--- WHAT IS NEEDED ---
Could every line of the data be copied out once more, exactly?

Start of Block

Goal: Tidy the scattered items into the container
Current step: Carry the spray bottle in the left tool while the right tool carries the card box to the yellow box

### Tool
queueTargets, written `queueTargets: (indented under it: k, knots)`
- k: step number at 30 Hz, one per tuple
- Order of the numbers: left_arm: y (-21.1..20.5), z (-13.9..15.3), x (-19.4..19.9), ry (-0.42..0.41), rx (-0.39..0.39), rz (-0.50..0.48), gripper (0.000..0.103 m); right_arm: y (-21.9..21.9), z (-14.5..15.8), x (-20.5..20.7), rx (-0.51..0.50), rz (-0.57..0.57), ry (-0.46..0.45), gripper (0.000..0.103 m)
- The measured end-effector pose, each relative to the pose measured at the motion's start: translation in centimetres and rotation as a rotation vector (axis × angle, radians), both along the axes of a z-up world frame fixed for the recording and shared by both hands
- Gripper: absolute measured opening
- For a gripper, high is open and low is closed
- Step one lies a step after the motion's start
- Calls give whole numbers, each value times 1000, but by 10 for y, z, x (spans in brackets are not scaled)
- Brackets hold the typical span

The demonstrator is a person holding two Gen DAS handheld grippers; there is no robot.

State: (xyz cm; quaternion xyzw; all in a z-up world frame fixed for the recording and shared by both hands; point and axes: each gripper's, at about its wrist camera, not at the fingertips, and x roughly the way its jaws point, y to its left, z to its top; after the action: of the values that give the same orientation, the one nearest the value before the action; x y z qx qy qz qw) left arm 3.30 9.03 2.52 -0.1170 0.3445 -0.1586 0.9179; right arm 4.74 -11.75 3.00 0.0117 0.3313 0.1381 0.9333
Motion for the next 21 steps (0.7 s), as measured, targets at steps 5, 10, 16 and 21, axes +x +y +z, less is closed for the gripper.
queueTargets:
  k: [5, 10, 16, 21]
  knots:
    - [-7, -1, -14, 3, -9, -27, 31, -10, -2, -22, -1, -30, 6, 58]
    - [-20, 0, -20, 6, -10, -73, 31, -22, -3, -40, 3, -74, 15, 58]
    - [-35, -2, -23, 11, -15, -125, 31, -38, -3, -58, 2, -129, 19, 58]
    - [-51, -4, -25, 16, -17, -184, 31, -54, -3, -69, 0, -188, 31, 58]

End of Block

--- YOUR RESPONSE ---
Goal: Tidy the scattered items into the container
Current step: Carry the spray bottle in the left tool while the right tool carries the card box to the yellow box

### Tool
queueTargets, written `queueTargets: (indented under it: k, knots)`
- k: step number at 30 Hz, one per tuple
- Order of the numbers: left_arm: y (-21.1..20.5), z (-13.9..15.3), x (-19.4..19.9), ry (-0.42..0.41), rx (-0.39..0.39), rz (-0.50..0.48), gripper (0.000..0.103 m); right_arm: y (-21.9..21.9), z (-14.5..15.8), x (-20.5..20.7), rx (-0.51..0.50), rz (-0.57..0.57), ry (-0.46..0.45), gripper (0.000..0.103 m)
- The measured end-effector pose, each relative to the pose measured at the motion's start: translation in centimetres and rotation as a rotation vector (axis × angle, radians), both along the axes of a z-up world frame fixed for the recording and shared by both hands
- Gripper: absolute measured opening
- For a gripper, high is open and low is closed
- Step one lies a step after the motion's start
- Calls give whole numbers, each value times 1000, but by 10 for y, z, x (spans in brackets are not scaled)
- Brackets hold the typical span

The demonstrator is a person holding two Gen DAS handheld grippers; there is no robot.

State: (xyz cm; quaternion xyzw; all in a z-up world frame fixed for the recording and shared by both hands; point and axes: each gripper's, at about its wrist camera, not at the fingertips, and x roughly the way its jaws point, y to its left, z to its top; after the action: of the values that give the same orientation, the one nearest the value before the action; x y z qx qy qz qw) left arm 3.30 9.03 2.52 -0.1170 0.3445 -0.1586 0.9179; right arm 4.74 -11.75 3.00 0.0117 0.3313 0.1381 0.9333
Motion for the next 21 steps (0.7 s), as measured, targets at steps 5, 10, 16 and 21, axes +x +y +z, less is closed for the gripper.
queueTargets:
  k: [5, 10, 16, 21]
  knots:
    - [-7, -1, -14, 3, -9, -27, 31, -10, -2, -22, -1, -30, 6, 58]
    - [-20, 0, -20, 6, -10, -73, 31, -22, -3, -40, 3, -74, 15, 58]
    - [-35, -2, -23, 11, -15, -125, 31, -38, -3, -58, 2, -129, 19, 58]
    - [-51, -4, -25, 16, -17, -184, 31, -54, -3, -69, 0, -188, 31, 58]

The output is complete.